We went out on to the bank with the fried breakfast, but as we began to eat, the sound of everyone chewing and swallowing seemed magnified to a grotesque degree, and they seemed oblivious to the anguish they were causing, and I began, again, to cry beneath my sunglasses. I think it was as much a cry for sympathy, or understanding, as anything: I wanted them to know that I still struggled, even as I hated to reveal my weakness thus, on the weekend celebrating my official recovery. Maybe I wanted them to acknowledge the extent of that recovery, just by giving them a glimpse of what fragilities it still contained. I don't know - at the time it just felt like deep nausea and the longing to be anywhere else in the world but there with that plate of food on my lap.

The third episode was the one I wrote about in a separate post, ‘Bumps in the road to recovery'; that evening trying to eat dinner while a friend made comments about eating and her body was the occurrence which sparked off writing about the others. That November evening is a long time ago now, though, and I haven't felt the shift from hunger to nausea again since.

My therapist, when I asked her about it, said that the most important thing was to distinguish between the hunger I was feeling these days and the sort I used to feel when I was really starving. The old hunger was one of self-denial and power, and all the attendant illusions; the new one is a much lesser thing, of waiting till the next meal is ready, and with the knowledge that it's right to be hungry because food is on its way.

She also suggested that instead of just musing on the sensation, I might try physically distracting myself from it, by doing some cleaning or some other exertion, and ‘checking in on myself' at intervals: both fighting the hunger with another activity, and contemplating it as an object of inquiry. I suppose another thing she might have said was, ‘just eat something small', except that then I was also slightly worried about seeming to keep putting on weight despite not feeling I was eating excessively.
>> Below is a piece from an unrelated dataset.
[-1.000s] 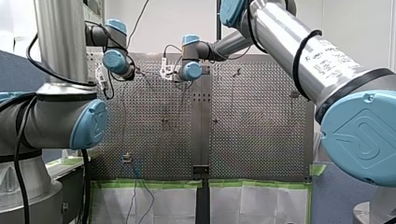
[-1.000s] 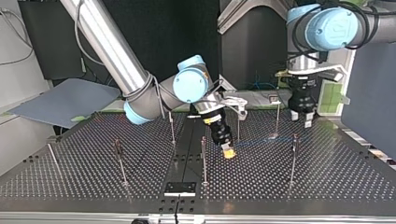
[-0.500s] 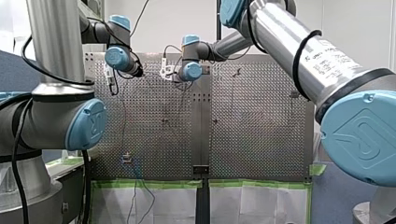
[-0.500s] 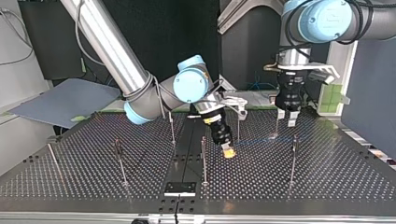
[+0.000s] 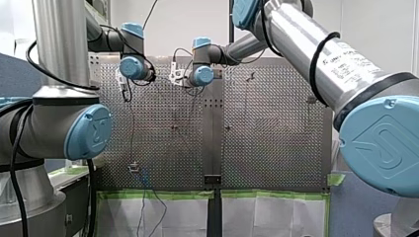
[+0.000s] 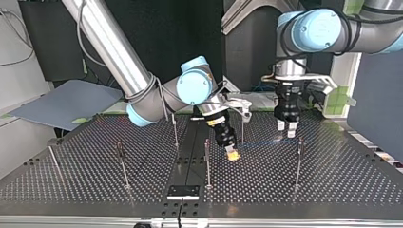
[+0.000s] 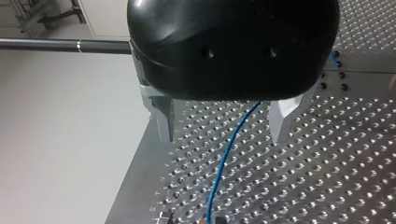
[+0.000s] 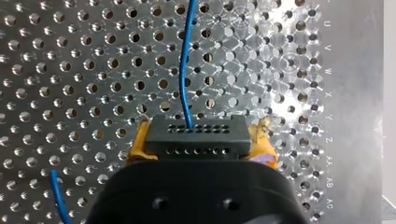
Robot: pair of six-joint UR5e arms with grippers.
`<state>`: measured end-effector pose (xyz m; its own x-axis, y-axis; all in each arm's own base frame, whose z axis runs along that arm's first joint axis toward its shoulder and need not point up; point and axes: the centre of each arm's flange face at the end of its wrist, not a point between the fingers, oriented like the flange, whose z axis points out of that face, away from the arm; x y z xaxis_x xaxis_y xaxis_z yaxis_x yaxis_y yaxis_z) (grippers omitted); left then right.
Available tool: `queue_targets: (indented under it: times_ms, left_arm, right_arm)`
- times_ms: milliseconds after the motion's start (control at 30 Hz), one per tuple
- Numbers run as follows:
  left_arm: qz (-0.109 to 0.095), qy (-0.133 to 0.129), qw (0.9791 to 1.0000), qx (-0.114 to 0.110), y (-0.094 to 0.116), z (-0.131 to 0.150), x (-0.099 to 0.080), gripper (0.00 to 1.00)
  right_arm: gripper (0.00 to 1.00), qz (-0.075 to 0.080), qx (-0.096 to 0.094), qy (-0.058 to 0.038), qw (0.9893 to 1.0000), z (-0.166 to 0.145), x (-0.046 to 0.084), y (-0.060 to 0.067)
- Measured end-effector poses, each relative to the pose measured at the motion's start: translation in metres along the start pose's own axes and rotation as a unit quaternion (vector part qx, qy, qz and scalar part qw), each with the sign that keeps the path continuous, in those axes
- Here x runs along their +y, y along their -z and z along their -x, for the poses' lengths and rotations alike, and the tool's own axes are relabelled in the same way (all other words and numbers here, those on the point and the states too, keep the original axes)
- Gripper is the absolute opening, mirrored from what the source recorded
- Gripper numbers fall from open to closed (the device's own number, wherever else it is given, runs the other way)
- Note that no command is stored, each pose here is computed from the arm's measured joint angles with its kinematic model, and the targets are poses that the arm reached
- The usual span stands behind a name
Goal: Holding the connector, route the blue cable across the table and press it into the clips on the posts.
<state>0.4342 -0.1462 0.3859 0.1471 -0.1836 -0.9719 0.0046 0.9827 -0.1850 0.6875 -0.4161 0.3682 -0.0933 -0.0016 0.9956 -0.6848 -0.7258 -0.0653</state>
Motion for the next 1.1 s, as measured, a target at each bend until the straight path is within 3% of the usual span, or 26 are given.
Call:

By that point, I was slightly above the top end of the ‘healthy' BMI range, and feeling periodically anxious about it - though not willing, either, to begin anything much like dieting to deal with it. Recently, though, I've lost a little bit of weight: in part by watching things like portion sizes a touch more than not at all; but more importantly just through being busy and through food having lost the status of something ultimately meaningful and incomparably delightful - though it still can be the latter. I've now lost enough to put me back in that (ultimately quite arbitrary) ‘healthy' box - and so perhaps other worries have been diminished too. (That might in itself be a cause for worry, of course - a sign of taking a dangerous pleasure in weight loss - if it weren't for the fact that it occupies my thoughts rather little compared to most other things going on just now.) In any case, her comments helped hugely - and so has the simple passing of time: the ever-increasing ease with a pattern of eating that's neither completely routine-bound nor very chaotic, either in timing or in substance.

Maybe I'll talk next time about what the knowledge of having lost weight again has been like; certainly, despite not preoccupying me, it feels as though it has the status of another minor milestone. There are so many more of those than I could have imagined before I began, and each matters quite a lot without my having to try too hard to reach it, or thinking about it much once it's passed. The loosening association between the hunger I feel now, if a meal is too late, and the hunger I used to feel, when my single meal was always too late, is a grand and symbolic relief.